## Required work
Lines from the one containing "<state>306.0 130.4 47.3" to the end of the entries below must be reproduced exactly, with both end lines kept and no other line added.
Start of Exercise material
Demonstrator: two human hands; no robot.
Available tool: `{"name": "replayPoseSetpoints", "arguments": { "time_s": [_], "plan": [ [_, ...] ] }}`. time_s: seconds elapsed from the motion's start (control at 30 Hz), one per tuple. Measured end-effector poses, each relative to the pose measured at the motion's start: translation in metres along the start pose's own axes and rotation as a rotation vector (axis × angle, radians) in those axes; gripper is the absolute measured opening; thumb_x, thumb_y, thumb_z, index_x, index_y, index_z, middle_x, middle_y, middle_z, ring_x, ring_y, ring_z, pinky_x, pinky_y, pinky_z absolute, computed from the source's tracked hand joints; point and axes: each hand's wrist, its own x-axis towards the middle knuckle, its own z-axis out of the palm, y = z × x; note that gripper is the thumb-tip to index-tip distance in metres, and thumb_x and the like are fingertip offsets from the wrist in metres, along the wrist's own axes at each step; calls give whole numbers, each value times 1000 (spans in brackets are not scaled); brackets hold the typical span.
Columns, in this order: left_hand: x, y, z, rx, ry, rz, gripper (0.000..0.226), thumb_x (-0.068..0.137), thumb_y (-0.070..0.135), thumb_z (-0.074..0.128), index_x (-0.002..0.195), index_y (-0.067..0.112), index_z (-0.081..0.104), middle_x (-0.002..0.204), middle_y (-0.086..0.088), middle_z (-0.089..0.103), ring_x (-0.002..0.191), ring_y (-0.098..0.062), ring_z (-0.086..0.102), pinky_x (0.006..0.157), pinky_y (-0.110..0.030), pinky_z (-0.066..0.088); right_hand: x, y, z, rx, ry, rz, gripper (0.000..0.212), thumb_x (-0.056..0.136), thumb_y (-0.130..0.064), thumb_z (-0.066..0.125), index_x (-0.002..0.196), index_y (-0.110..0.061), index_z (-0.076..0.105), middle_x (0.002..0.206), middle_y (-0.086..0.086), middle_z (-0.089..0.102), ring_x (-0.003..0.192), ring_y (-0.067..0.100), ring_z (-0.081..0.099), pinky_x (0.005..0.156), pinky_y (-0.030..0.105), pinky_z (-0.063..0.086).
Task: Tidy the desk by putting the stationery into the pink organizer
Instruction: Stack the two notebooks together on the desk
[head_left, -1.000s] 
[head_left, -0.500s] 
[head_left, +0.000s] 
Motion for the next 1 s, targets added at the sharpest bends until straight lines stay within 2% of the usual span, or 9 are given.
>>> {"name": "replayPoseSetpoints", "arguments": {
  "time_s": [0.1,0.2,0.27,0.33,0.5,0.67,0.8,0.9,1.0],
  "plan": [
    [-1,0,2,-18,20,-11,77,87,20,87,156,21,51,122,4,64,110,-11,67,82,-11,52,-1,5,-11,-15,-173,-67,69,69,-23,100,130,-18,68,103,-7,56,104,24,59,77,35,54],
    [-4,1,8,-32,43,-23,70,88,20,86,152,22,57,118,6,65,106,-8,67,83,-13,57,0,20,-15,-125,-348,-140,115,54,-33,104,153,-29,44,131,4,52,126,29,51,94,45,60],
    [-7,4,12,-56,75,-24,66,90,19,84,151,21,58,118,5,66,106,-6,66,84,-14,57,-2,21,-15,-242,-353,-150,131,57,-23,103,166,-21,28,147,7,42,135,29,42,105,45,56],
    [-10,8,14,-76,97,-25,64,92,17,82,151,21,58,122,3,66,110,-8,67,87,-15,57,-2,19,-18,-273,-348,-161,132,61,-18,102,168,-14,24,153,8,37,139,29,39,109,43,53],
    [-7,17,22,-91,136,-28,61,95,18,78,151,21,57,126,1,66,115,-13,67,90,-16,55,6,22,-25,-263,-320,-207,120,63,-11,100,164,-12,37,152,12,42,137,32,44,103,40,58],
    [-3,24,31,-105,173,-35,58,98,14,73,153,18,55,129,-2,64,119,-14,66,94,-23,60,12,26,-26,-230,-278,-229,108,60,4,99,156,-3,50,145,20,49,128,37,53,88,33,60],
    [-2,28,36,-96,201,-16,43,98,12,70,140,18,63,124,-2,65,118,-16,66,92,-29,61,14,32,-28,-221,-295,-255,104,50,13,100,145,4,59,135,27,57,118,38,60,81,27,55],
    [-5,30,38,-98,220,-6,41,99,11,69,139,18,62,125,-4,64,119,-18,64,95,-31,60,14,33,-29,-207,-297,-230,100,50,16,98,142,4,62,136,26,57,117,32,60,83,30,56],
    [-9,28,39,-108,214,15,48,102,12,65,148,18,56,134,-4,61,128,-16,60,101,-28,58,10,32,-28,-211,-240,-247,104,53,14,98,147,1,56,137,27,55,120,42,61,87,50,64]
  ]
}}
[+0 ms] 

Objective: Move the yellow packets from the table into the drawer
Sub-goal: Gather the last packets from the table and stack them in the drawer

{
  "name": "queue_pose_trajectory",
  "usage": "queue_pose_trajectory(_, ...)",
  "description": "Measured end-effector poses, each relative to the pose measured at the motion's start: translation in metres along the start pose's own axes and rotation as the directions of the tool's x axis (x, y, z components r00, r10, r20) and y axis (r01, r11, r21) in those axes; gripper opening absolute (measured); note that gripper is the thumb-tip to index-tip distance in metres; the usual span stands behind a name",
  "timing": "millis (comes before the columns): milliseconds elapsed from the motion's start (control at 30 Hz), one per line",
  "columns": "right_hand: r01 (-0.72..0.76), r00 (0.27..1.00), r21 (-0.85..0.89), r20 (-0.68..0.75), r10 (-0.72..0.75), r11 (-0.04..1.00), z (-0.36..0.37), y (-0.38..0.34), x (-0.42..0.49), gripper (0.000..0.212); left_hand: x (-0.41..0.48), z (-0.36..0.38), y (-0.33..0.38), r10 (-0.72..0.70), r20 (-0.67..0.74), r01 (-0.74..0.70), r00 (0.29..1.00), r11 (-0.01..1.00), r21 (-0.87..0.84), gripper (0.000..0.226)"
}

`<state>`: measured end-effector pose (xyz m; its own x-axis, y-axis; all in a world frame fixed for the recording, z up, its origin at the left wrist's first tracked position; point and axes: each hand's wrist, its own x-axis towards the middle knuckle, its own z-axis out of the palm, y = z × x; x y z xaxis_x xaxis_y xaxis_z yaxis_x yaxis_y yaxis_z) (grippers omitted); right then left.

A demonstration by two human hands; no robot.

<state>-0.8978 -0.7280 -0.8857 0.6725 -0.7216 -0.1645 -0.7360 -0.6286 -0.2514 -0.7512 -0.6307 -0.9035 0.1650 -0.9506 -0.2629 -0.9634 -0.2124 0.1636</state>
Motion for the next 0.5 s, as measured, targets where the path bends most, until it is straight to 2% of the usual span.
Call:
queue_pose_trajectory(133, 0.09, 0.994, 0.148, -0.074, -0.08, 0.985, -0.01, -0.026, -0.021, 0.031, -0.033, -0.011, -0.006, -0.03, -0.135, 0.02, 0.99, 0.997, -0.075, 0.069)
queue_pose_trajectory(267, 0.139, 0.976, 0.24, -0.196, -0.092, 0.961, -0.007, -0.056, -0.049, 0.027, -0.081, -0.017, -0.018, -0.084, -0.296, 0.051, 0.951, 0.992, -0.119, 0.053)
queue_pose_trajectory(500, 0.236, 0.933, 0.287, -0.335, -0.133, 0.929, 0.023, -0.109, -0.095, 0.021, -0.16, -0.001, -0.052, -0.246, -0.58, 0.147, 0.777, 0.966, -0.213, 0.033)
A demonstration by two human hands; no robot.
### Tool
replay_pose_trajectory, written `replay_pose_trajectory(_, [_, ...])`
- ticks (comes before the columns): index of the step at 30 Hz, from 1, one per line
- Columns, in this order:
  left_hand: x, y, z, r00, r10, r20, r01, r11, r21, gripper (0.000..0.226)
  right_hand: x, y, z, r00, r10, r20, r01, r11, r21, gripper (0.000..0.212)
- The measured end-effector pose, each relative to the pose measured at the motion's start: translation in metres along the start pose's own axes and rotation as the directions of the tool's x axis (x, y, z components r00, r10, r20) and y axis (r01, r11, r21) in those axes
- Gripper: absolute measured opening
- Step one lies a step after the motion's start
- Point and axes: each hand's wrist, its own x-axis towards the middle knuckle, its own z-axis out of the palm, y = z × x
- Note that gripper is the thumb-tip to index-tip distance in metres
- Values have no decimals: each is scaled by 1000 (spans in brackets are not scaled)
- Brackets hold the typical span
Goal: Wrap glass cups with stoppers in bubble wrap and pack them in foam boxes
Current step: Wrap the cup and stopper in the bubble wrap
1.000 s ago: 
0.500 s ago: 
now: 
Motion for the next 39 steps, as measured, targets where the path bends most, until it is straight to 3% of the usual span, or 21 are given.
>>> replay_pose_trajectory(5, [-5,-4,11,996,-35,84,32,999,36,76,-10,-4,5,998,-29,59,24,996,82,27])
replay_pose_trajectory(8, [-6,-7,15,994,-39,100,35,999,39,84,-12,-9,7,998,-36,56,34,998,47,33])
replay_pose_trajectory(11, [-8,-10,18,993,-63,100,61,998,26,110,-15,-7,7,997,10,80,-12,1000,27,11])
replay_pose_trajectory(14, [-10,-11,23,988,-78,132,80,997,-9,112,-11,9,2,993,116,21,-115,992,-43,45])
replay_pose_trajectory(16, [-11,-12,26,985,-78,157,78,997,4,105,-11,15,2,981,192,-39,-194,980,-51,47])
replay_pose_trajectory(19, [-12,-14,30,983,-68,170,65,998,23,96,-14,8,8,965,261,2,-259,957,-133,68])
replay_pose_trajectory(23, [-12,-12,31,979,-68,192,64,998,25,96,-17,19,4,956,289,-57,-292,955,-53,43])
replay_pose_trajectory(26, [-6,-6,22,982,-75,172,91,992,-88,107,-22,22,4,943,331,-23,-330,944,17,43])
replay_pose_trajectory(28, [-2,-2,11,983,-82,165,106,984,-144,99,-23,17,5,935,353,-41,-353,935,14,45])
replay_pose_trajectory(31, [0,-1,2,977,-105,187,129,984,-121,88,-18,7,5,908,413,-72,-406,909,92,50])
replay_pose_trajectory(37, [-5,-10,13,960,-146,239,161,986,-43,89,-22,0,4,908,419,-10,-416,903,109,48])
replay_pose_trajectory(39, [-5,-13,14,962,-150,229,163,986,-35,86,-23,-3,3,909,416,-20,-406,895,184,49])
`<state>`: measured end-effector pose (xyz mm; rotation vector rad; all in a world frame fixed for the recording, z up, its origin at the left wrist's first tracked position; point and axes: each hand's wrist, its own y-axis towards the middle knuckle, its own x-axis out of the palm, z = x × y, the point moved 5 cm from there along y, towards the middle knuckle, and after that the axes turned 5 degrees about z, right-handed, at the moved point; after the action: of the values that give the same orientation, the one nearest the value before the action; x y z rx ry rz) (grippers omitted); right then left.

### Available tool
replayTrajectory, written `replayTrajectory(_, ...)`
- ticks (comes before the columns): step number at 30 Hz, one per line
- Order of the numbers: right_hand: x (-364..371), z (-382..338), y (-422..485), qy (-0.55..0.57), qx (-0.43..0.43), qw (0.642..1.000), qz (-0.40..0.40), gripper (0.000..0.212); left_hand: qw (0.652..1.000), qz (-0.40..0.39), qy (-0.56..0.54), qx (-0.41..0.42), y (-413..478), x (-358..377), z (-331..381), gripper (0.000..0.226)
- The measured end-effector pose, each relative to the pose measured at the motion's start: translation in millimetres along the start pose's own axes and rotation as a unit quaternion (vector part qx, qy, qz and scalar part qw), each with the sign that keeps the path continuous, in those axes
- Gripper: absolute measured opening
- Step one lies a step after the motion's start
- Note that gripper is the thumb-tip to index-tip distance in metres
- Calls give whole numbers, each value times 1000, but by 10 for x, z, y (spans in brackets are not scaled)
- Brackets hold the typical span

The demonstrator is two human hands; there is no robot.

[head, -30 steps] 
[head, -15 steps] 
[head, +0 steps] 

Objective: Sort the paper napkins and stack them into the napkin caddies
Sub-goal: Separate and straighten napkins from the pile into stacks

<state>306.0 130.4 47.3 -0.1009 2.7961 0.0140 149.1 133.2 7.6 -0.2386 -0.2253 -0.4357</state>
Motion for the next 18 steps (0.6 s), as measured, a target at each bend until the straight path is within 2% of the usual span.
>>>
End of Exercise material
## Exercise result
<state>306.0 130.4 47.3 -0.1009 2.7961 0.0140 149.1 133.2 7.6 -0.2386 -0.2253 -0.4357</state>
Motion for the next 18 steps (0.6 s), as measured, a target at each bend until the straight path is within 2% of the usual span.
>>>

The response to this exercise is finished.